The content presented here is therefore for neutral information and general training only.
They do not constitute a recommendation or application of the diagnostic methods, treatments or medicines described or mentioned above. The text neither claims to be complete nor can it guarantee the topicality, correctness and balance of the information provided, even if I have spent a lot of time in the research and writing. Please always consult your doctor, if you experience any symptoms.
1 What is gestosis?
The often used term “pregnancy toxemia” is actually not correct, because the disease is not a real toxemia, a poisoning of the blood of the pregnant woman.

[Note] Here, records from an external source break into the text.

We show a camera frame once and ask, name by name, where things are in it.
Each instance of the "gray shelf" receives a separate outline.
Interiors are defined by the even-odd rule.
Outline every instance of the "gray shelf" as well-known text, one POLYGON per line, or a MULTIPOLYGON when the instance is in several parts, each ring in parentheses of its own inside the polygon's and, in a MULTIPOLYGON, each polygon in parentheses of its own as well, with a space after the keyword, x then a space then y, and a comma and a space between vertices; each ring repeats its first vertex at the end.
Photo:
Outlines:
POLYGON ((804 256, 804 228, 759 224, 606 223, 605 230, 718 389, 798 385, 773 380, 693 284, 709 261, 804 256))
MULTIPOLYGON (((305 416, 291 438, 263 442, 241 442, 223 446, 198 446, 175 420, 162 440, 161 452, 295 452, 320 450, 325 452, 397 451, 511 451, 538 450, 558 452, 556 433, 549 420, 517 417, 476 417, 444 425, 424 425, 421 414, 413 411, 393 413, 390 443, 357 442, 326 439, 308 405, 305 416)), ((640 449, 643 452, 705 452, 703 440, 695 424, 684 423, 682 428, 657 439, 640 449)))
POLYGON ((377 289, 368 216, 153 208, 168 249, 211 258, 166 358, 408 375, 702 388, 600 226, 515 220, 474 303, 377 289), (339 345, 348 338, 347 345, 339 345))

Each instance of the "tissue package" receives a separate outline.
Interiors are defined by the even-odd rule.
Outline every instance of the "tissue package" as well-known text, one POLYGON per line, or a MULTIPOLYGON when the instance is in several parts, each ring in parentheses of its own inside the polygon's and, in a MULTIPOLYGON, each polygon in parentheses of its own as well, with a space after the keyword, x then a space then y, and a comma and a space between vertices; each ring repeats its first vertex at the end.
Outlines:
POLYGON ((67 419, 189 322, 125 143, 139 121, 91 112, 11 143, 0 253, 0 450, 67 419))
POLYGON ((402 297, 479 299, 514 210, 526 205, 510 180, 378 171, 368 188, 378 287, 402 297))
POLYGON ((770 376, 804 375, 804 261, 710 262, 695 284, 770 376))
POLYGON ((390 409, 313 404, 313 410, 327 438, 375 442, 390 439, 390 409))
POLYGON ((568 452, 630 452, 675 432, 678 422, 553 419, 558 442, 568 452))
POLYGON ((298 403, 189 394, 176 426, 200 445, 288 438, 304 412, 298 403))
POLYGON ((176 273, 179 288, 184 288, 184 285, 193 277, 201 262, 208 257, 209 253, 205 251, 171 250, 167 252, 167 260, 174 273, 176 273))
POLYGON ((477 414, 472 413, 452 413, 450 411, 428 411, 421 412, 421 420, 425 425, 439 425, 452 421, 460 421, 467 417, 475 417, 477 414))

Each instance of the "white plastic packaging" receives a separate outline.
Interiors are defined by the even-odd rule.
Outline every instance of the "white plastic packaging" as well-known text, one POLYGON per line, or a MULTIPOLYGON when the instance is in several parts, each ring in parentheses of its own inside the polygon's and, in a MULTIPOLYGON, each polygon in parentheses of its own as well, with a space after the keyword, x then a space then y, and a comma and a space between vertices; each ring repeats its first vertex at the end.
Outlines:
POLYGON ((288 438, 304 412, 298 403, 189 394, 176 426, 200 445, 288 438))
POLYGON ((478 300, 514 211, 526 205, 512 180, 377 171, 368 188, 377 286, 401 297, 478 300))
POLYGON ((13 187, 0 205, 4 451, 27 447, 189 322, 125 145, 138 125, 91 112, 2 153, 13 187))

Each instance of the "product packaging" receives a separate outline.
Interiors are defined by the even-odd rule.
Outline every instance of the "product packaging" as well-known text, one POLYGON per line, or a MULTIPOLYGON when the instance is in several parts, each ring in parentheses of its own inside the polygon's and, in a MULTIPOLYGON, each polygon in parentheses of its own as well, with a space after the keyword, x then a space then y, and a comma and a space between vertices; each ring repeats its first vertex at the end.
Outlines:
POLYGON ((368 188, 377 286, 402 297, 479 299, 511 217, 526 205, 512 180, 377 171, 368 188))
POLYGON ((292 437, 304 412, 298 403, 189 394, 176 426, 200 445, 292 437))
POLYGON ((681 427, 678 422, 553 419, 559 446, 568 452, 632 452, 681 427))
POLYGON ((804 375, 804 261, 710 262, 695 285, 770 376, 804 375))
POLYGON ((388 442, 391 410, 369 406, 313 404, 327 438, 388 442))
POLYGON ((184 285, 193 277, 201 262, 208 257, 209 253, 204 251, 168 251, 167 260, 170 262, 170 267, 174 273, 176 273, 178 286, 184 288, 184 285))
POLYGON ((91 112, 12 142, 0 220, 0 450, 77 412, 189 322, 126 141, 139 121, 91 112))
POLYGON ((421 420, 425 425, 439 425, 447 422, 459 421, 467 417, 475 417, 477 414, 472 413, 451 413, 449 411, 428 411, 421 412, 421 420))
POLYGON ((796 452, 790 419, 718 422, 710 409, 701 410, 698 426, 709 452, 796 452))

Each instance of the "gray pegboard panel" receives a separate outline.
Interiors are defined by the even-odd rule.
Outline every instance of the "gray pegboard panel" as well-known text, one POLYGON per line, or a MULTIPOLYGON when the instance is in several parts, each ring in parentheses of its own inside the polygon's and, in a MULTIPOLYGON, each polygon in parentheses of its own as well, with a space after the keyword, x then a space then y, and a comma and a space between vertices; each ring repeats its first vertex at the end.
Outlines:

The more correct term “gestosis” is a generic term for similar illnesses during pregnancy and can also be called “expanded toxemia syndrome”
However, the term “pregnancy toxemia” has become naturalized and I use it synonymously with the correct term “gestosis”.
Gestosis means something like “disturbed pregnancy”. The collective term for this is called today “Hypertensive gestational diseases”.
In general the gestosis can be divided into early and late pregnancy toxemia.
- The early pregnancy toxemia refers to the disease in the first trimester.
- One speaks of a late pregnancy toxemia (“EPH-gestosis”), with symptoms in the third trimester.
- The second trimester is generally unaffected.
Other terms that you may have heard about pregnancy include pre-eclampsia, eclampsia, and the HELLP syndrome.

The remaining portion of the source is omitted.